*WORK REQUIRED*: Search the listing below for the word "text" and copy each line where it appears.

|---|

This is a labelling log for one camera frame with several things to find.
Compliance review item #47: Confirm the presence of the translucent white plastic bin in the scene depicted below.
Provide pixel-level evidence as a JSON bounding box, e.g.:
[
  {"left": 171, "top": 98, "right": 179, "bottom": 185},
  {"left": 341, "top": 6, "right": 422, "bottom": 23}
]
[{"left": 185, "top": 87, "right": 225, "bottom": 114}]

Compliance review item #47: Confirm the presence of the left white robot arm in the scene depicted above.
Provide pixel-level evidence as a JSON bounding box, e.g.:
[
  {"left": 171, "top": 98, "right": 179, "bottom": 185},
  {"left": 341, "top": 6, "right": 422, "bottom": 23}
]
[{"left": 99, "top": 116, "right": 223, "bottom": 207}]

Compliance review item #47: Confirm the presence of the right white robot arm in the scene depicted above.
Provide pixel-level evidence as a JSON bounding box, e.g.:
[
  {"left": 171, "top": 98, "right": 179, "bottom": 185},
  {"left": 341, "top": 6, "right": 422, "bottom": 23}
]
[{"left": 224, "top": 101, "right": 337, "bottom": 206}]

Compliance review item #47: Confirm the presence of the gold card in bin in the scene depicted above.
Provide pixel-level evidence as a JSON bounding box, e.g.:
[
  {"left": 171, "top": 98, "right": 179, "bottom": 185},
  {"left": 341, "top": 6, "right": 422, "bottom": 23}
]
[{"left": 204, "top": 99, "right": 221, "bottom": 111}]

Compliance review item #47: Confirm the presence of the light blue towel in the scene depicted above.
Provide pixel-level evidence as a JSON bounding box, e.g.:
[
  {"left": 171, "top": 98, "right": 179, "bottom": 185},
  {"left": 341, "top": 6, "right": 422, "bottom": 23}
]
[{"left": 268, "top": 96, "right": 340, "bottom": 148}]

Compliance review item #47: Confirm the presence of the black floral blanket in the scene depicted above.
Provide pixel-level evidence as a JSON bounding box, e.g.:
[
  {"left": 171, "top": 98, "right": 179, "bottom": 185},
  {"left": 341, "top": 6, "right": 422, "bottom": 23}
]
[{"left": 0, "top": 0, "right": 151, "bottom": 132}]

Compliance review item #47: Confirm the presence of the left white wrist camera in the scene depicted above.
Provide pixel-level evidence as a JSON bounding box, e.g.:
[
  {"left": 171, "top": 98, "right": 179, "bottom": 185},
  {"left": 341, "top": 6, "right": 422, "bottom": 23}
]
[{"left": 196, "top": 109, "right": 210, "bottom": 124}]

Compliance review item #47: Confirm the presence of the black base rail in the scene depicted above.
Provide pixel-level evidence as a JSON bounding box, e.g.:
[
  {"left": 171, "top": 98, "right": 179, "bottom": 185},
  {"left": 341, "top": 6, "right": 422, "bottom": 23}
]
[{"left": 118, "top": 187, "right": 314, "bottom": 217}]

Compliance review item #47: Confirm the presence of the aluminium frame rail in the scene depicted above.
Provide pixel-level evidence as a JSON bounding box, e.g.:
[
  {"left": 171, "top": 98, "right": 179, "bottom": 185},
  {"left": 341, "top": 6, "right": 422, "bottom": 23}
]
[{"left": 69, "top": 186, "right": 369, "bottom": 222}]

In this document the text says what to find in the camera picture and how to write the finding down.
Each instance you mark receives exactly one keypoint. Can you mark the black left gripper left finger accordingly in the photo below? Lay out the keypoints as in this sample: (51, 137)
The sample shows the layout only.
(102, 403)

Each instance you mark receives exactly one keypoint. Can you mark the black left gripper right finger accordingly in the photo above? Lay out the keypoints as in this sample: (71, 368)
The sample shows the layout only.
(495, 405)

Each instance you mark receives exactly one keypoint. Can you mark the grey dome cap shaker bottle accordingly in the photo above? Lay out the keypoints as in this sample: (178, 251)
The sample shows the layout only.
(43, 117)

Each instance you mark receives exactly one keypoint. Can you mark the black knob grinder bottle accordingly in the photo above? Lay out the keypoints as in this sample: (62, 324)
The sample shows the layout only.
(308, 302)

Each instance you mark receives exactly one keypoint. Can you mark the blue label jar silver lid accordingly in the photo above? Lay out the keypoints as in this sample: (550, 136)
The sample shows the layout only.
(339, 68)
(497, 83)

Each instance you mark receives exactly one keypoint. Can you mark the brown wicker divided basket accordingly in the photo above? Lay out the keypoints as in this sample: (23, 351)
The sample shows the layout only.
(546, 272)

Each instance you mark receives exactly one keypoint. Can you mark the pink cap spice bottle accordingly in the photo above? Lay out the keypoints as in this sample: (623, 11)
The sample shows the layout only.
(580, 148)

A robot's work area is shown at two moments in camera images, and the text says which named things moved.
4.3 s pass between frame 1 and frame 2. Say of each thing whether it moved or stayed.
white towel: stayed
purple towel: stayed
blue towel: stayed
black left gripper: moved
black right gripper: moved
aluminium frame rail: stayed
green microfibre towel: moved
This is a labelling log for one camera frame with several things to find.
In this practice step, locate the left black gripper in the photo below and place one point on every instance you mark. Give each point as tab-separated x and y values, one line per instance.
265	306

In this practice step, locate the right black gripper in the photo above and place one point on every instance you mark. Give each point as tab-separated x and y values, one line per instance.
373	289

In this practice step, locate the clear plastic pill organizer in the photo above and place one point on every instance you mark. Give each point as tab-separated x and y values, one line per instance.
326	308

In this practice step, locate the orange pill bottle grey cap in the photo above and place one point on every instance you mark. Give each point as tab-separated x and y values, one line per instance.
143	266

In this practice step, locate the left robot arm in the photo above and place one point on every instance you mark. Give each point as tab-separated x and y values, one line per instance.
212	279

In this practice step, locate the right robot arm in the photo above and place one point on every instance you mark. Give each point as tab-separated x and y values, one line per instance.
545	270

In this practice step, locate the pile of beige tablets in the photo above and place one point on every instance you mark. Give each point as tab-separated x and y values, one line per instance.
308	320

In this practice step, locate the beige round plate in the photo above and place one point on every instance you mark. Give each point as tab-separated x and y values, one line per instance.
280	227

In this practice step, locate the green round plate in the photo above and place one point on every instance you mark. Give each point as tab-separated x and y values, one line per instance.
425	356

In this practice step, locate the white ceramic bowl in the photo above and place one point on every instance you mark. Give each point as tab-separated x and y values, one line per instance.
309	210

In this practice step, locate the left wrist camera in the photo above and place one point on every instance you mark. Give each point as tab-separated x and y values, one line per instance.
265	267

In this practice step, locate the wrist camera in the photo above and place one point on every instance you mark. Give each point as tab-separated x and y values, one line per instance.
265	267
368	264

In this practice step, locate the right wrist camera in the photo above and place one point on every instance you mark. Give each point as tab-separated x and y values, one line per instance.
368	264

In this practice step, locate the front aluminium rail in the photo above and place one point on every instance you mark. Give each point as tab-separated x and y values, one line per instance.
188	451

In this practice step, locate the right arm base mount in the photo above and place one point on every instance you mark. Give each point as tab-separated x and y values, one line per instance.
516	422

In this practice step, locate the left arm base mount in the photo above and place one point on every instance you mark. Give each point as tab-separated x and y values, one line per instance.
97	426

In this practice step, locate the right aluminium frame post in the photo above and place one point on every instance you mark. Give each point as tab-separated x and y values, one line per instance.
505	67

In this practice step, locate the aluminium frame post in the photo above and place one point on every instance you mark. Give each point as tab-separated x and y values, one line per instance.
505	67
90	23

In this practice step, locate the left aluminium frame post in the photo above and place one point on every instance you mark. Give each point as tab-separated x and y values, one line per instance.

|---|

*FINAL ANSWER*:
In this document the text says what to find in the camera picture and how to write the finding down.
A robot's work area is shown at two moments in camera images, and the text says which named things moved.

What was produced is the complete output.